En 1988 déjà, et c’est ce que rappelle la dernière page de ce dossier, à l’occasion de la campagne « Échec à l’échec » et des résultats des enquêtes lancées auprès des personnels et des parents, le Sgen-CFDT faisait le constat que le redoublement était inscrit fortement dans la culture française même si chacun, parent comme enseignant, faisait le constat de sa faible efficacité, voire de sa nocivité.

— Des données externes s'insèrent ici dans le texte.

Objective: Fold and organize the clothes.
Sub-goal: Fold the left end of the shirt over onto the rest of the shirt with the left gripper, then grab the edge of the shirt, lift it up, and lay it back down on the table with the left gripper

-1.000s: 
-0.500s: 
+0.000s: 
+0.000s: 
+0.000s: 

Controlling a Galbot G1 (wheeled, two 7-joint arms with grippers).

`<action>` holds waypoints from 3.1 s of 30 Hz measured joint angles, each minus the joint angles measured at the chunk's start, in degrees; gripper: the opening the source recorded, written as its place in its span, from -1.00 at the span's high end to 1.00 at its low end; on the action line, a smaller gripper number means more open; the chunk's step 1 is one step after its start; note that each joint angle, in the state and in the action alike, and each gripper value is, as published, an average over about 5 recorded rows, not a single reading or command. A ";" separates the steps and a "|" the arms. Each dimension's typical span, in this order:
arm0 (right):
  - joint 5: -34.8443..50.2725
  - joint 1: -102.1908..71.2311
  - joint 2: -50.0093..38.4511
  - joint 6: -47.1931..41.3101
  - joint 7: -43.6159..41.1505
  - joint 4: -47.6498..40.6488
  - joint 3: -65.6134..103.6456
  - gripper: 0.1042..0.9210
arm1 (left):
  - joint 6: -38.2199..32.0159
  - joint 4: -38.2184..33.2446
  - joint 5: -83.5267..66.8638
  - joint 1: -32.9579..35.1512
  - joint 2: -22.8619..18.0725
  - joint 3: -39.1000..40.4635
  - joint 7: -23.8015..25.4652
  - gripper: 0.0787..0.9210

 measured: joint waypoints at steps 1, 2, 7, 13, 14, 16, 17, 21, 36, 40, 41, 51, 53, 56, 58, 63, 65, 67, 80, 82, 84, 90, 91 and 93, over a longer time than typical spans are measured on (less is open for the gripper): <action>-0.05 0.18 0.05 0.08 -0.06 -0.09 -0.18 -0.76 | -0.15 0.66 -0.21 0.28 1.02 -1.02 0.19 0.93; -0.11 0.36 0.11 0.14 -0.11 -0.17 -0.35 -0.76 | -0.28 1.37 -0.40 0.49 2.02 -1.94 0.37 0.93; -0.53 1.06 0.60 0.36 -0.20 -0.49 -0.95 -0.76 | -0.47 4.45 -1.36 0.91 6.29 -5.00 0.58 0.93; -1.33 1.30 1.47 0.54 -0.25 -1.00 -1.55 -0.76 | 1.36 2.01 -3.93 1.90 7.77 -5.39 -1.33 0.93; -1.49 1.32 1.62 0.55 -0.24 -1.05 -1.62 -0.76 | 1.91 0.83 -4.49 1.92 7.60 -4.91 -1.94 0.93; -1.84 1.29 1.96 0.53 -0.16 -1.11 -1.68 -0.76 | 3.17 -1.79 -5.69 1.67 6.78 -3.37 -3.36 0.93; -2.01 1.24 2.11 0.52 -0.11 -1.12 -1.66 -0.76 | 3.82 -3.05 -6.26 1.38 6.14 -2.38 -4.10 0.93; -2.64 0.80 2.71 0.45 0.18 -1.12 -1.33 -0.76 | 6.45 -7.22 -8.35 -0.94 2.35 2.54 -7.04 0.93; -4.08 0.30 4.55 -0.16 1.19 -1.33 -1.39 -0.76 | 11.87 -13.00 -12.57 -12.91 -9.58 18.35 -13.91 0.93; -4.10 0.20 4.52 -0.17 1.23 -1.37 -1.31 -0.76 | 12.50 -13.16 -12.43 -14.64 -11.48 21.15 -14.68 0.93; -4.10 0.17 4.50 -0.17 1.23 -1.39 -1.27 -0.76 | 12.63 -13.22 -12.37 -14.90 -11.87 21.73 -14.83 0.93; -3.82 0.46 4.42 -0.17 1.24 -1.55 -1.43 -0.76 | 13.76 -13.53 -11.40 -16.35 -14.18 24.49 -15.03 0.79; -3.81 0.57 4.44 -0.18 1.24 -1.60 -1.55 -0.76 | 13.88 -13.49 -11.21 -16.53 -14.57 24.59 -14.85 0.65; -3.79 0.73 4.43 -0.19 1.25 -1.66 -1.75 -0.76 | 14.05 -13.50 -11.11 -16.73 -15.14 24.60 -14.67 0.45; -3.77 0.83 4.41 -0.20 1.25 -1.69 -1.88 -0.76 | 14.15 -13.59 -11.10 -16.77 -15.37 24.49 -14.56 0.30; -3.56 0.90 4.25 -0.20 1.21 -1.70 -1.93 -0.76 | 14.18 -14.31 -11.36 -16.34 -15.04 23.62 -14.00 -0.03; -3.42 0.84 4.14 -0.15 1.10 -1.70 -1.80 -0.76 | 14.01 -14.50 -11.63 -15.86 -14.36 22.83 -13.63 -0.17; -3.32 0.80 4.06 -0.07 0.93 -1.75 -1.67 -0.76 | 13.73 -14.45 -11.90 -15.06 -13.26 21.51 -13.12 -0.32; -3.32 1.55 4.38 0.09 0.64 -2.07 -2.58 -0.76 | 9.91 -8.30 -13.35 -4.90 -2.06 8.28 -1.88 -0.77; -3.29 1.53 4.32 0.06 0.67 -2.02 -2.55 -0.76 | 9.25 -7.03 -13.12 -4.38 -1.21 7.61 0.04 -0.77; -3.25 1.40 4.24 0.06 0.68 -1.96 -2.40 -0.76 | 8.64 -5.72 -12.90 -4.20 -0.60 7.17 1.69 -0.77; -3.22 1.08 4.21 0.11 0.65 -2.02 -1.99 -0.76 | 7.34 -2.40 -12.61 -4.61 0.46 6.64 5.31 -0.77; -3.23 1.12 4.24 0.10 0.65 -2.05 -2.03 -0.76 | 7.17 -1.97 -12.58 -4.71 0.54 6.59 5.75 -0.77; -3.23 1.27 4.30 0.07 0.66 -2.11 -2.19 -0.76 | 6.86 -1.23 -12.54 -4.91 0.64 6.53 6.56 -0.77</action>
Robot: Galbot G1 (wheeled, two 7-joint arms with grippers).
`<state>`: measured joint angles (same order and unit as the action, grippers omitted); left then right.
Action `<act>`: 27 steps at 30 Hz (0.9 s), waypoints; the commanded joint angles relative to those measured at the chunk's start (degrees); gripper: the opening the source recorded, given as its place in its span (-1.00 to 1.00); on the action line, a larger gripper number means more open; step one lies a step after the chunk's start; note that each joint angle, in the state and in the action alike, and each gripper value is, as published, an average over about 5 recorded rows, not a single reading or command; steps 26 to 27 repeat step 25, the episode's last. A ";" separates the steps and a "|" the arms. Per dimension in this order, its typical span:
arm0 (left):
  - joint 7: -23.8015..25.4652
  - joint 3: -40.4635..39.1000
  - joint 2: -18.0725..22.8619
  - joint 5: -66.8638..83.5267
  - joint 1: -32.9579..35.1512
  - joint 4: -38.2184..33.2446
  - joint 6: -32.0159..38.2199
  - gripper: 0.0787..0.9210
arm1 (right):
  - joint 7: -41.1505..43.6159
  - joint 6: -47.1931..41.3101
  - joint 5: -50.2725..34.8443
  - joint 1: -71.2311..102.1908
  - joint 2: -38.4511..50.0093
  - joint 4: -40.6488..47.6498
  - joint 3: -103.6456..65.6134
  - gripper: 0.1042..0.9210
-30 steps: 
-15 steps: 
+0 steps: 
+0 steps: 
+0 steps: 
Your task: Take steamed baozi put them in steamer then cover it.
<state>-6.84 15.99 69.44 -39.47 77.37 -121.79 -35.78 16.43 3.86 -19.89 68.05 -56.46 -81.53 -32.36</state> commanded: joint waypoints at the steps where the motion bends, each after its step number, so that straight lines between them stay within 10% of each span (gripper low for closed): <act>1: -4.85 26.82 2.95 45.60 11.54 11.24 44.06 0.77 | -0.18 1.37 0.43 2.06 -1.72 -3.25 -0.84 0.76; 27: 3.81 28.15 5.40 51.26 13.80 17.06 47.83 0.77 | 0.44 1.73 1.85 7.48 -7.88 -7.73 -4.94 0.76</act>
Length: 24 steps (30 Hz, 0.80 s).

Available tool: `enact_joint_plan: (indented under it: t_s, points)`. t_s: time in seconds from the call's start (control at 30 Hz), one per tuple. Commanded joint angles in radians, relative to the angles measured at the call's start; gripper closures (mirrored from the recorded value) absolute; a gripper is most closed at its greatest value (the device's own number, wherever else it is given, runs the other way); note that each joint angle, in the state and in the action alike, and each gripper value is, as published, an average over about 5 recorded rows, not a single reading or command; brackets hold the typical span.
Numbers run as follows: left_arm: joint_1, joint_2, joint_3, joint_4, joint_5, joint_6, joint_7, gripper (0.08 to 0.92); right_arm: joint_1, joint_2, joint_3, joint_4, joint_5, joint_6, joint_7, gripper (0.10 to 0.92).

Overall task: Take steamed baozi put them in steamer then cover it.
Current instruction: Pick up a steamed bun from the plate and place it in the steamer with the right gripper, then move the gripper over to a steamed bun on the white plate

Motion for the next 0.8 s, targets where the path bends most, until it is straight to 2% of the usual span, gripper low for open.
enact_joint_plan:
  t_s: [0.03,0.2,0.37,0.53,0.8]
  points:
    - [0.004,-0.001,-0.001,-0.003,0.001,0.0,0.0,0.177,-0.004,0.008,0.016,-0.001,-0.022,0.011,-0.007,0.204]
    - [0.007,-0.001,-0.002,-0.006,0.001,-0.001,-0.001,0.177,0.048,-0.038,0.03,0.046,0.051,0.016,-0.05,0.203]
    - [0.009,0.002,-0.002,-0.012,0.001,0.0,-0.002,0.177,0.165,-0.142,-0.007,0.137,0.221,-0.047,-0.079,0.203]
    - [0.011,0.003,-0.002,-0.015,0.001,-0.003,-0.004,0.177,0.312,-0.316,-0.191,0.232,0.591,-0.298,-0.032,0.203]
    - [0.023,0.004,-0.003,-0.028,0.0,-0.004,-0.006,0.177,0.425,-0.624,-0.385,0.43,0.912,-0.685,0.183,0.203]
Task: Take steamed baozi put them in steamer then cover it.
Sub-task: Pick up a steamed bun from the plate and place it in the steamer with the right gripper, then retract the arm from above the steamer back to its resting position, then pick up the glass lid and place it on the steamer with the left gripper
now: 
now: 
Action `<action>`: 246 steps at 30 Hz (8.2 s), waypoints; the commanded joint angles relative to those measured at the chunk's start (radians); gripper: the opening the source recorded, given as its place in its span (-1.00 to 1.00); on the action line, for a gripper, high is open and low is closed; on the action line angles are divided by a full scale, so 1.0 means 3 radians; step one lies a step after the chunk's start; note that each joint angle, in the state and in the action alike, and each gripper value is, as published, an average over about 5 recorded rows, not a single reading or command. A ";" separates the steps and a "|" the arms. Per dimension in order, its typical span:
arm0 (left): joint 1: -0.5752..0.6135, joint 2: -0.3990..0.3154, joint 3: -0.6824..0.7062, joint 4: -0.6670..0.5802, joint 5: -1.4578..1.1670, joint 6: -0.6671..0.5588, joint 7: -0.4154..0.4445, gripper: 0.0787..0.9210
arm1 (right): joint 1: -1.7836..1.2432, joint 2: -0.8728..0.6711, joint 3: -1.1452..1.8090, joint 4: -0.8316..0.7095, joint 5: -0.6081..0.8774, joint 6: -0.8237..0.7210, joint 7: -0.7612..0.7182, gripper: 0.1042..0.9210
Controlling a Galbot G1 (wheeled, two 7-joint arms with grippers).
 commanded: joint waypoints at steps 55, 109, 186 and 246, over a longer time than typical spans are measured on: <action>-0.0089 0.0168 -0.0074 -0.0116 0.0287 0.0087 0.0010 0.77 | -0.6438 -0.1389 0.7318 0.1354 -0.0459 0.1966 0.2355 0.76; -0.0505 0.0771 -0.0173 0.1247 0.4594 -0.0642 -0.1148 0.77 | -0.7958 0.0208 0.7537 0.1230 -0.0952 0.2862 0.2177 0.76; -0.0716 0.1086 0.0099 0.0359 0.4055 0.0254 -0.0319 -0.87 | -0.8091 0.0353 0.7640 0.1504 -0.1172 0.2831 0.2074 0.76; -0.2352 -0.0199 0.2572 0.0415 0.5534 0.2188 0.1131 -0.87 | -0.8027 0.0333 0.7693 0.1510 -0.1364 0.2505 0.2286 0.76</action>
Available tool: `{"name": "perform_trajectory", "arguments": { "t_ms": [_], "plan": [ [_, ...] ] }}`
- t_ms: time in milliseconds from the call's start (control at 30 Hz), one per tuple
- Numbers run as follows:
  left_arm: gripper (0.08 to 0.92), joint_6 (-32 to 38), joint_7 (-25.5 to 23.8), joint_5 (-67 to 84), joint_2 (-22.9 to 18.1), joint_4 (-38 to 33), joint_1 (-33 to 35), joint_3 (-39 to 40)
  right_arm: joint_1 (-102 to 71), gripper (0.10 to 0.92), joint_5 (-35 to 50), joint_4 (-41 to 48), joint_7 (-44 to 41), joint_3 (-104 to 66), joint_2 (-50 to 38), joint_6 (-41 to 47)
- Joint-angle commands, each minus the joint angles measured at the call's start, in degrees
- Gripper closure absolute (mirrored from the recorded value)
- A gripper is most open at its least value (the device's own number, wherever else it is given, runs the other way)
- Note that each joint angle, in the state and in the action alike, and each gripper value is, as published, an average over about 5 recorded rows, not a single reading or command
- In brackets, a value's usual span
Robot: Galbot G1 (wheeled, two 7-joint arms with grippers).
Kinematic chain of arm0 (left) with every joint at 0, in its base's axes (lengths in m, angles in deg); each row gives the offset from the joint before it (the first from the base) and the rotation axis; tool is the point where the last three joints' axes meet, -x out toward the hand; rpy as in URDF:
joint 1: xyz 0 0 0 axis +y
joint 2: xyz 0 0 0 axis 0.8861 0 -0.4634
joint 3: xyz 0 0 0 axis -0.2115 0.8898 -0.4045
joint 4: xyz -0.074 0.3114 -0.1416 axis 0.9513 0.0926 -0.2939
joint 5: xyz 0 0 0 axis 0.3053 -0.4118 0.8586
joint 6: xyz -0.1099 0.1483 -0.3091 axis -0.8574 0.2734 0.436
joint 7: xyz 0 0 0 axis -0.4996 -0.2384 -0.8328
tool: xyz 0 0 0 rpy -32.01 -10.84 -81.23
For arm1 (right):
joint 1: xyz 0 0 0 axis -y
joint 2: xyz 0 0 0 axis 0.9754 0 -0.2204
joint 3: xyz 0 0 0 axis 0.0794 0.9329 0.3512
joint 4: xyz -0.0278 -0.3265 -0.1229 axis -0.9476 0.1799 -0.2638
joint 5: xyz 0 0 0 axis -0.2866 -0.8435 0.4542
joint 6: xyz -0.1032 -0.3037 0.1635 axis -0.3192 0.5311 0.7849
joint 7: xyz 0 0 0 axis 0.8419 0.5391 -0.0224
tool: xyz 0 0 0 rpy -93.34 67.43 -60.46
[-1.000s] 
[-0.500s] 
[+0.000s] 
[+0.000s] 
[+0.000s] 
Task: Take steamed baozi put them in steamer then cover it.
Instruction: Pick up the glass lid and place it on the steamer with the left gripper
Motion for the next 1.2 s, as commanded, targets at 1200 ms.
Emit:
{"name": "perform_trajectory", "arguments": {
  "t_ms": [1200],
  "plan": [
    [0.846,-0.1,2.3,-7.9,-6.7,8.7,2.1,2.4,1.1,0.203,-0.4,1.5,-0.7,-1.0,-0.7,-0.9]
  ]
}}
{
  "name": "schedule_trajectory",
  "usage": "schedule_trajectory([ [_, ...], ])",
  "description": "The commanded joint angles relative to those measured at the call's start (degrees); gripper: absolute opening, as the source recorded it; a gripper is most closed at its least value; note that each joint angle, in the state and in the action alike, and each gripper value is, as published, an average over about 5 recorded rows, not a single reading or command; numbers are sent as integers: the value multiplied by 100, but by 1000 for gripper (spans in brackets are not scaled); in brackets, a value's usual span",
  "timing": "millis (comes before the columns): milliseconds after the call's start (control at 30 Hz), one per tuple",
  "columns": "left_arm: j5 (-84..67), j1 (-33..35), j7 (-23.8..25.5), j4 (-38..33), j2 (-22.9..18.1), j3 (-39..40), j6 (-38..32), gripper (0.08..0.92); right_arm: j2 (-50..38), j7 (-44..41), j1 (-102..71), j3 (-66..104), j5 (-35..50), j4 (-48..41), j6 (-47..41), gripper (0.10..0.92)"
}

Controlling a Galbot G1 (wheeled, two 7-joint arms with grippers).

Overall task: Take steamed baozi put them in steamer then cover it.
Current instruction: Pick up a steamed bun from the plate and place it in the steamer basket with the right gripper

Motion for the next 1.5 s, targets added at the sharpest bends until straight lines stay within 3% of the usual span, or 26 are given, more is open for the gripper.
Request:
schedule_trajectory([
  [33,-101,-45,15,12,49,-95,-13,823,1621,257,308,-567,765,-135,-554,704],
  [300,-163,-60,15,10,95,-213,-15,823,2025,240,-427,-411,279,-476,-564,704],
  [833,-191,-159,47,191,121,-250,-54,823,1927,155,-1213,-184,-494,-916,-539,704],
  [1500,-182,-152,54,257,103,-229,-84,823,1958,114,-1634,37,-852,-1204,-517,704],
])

La loi d’orientation de 1989, en instituant la politique de cycles, ouvrait la perspective d’un réduction drastique du redoublement et tout particulièrement à l’école élémentaire où ses effets sont les plus nocifs, comme le montrent depuis plus de vingt ans les chiffres produits par le ministère. C’est ce que montre aussi le récent avis du Haut conseil à l’évaluation de l’École et les travaux de tous les chercheurs comme en témoigne Jean-Jacques Paul, de l’Irédu (université de Bourgogne). Le redoublement a effectivement diminué ces dernières années mais il reste inscrit à un niveau très élevé dans les pratiques du système éducatif français : parents et enseignants se résignent au redoublement, en l’absence de perspective plus claire en termes de prise en charge de la difficulté de certains élèves. Et pourtant, on sait maintenant que d’autres systèmes éducatifs européens ont de meilleurs résultats que l’École française, sans n’avoir jamais recours au redoublement.
C’est donc ailleurs que dans le redoublement qu’il faut chercher les moyens de la réussite de tous, dans cette démarche qui consiste pour le Sgen-CFDT à placer l’élève au centre du système éducatif, dans une démarche qui donne aux personnels les moyens de faire vivre vraiment la politique des cycles, qui favorise la personnalisation des apprentissages, la prise en charge collective du suivi individualisé et de l’accompagnement des élèves dans des modalités diversifiées d’apprentissage qui permettent de répondre à des besoins spécifiques, de restaurer et d’entretenir le désir d’apprendre et le plaisir d’enseigner.